Canilerin, mahkemelerde takım elbise giydiklerinde ve birde kravatta taktıklarında “iyi hal” oluyor ve elini kolunu sallıya salıya dışarı çıkabiliyor. Çünkü yasaları da öyle emrediyor.
Çocuğunun gözü önünde bıçaklanarak öldürülen Emine Bulut, “ölmek istemiyorum” çığlığı sessiz ve seyirci kalan Kadınlara ibret Olmalıdır.
Her kesin gözü önünde cinayetin işlenmesi toplumuz içerisinde ayrıca büyük bir sorundur!
Yine Konya’da Tuğba Erkol eşi tarafından bıçaklanarak öldürüldü. Katil bu cinayeti “Namus için işlediğini” söylemiş.
Bu iki kadın cinayetiyle birlikte bu yılın cinayet sayısının bilançosu: 223 yükselmiş oldu.

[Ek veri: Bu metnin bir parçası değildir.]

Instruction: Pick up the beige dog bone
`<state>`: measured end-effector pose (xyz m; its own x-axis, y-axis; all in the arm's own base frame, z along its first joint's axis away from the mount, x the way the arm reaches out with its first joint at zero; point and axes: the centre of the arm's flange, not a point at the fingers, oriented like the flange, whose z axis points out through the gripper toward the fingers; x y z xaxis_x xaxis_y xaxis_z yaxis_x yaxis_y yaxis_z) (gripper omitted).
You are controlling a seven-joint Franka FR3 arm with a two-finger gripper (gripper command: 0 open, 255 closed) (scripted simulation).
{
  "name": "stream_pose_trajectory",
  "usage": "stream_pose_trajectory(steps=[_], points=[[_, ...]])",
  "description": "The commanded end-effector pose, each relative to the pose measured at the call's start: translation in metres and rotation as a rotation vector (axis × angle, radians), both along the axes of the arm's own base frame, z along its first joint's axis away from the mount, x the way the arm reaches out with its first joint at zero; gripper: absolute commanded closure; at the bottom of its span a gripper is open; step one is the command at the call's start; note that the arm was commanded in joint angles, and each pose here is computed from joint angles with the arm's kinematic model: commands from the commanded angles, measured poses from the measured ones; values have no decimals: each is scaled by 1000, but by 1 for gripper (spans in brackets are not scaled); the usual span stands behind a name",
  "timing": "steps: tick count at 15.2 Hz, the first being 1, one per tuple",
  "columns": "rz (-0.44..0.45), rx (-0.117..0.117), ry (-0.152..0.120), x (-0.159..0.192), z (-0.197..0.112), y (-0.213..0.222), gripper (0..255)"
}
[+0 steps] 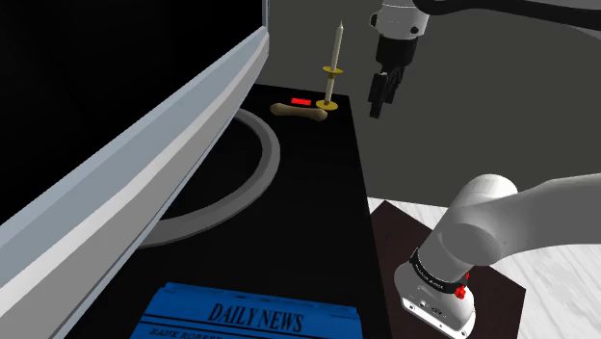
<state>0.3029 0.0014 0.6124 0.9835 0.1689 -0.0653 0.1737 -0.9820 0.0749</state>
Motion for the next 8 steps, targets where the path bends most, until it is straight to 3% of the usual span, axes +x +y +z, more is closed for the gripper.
stream_pose_trajectory(steps=[1, 8], points=[[0, 0, 0, 0, 0, 0, 0], [118, 43, 17, 81, -28, -44, 0]])
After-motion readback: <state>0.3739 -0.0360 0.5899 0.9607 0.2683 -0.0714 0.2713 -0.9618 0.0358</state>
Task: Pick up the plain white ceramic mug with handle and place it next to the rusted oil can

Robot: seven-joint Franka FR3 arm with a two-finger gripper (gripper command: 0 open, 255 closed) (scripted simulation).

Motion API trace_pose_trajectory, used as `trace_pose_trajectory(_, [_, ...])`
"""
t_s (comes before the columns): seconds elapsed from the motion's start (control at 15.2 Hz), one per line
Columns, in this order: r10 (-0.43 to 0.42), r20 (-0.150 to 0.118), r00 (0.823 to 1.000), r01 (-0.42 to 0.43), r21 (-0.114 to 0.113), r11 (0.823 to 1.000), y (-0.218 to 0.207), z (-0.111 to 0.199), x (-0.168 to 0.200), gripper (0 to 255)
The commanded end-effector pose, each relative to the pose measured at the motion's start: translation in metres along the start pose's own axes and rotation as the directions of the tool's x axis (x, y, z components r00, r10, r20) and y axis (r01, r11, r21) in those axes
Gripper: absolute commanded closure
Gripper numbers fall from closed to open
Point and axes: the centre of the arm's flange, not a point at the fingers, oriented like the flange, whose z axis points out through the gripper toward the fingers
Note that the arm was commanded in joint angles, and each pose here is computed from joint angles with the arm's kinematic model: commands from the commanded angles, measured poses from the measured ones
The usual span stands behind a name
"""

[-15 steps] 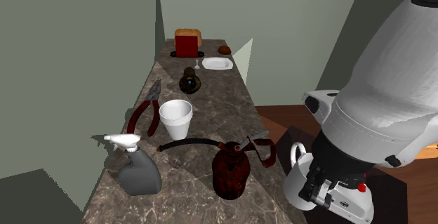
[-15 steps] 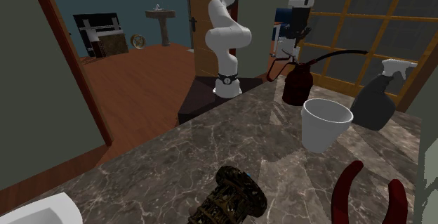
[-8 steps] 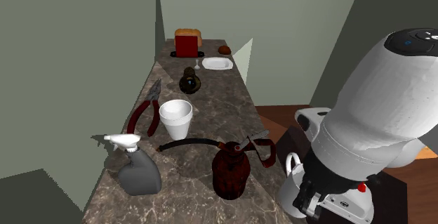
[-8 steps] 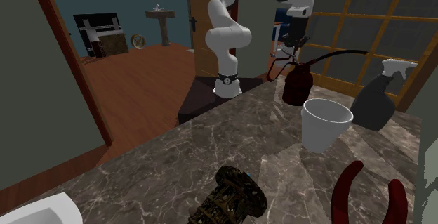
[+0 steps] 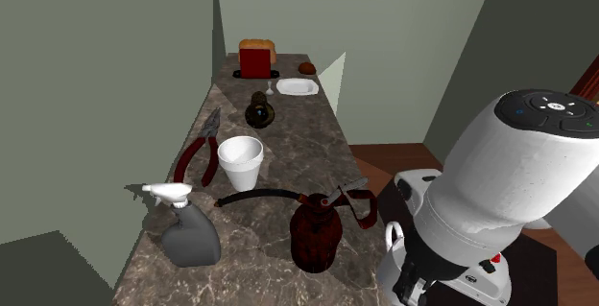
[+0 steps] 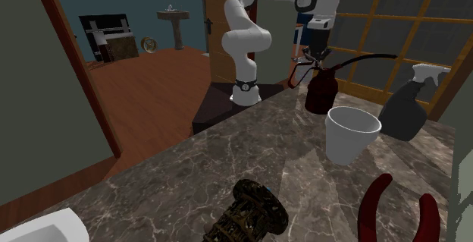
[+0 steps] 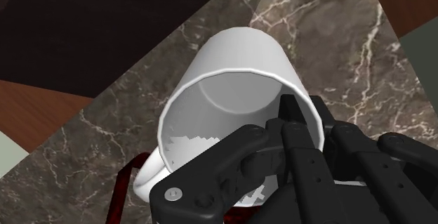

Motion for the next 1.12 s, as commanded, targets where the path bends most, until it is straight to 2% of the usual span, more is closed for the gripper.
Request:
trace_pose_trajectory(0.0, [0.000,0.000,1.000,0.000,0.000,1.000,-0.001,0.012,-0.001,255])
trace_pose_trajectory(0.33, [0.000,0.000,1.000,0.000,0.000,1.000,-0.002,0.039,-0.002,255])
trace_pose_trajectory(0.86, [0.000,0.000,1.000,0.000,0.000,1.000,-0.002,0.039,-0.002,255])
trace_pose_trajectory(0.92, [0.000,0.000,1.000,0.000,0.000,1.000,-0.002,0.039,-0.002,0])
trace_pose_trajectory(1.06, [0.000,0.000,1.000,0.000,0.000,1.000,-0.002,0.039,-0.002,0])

IŞİD canavarların yaptıklarını artık aratmayacak kadar vahşice katlediliyoruz. Boğaz keserek namus temizleniliyor!
Hiçbir kadın bir erkeğin NAMUSU DEĞİLDİR. Buda böyle bilinmelidir.
Duyarsızlık at başı gidiyor.
Yarın sıra bize geldiğinde bizleri de kollayacak ve koruyacak hiç kimse olmayacak.
Birçok bölge de Kadın Örgütlerin bir araya gelerek yaptıkları basın açıklamasında olayı kınamaları önemlidir elbette. Ama bu yeterlide değil.
Kadına yönelik şiddeti derinleştiren siyasi iktidar
sokakta her yerde kadına saldırmakta son günlerde kayyuma karşı eylemliklerde yine en çok kadın darp edilmekte, sokaklarda saçlarından sürülerek insanlık dışı muamele yapılmaktadır. Kadına yönelik şiddet bu gibi eylemliklerde de ön plana çıkıyor.
İstanbul sözleşmesi kadınlara yönelik her türlü şiddetin önlenmesi, kadınların her türlü şiddetten korunması, kadınlara yönelik şiddetin faillerin kavuşturulması, yargılanması ve cezalandırılması için titizlikle hazırlanmış 34 sayfa 81 maddeden oluşan bir metindir.
Bu sözleşmenin uygulanması için daha kaç kadın katledilmesi gerekiyor?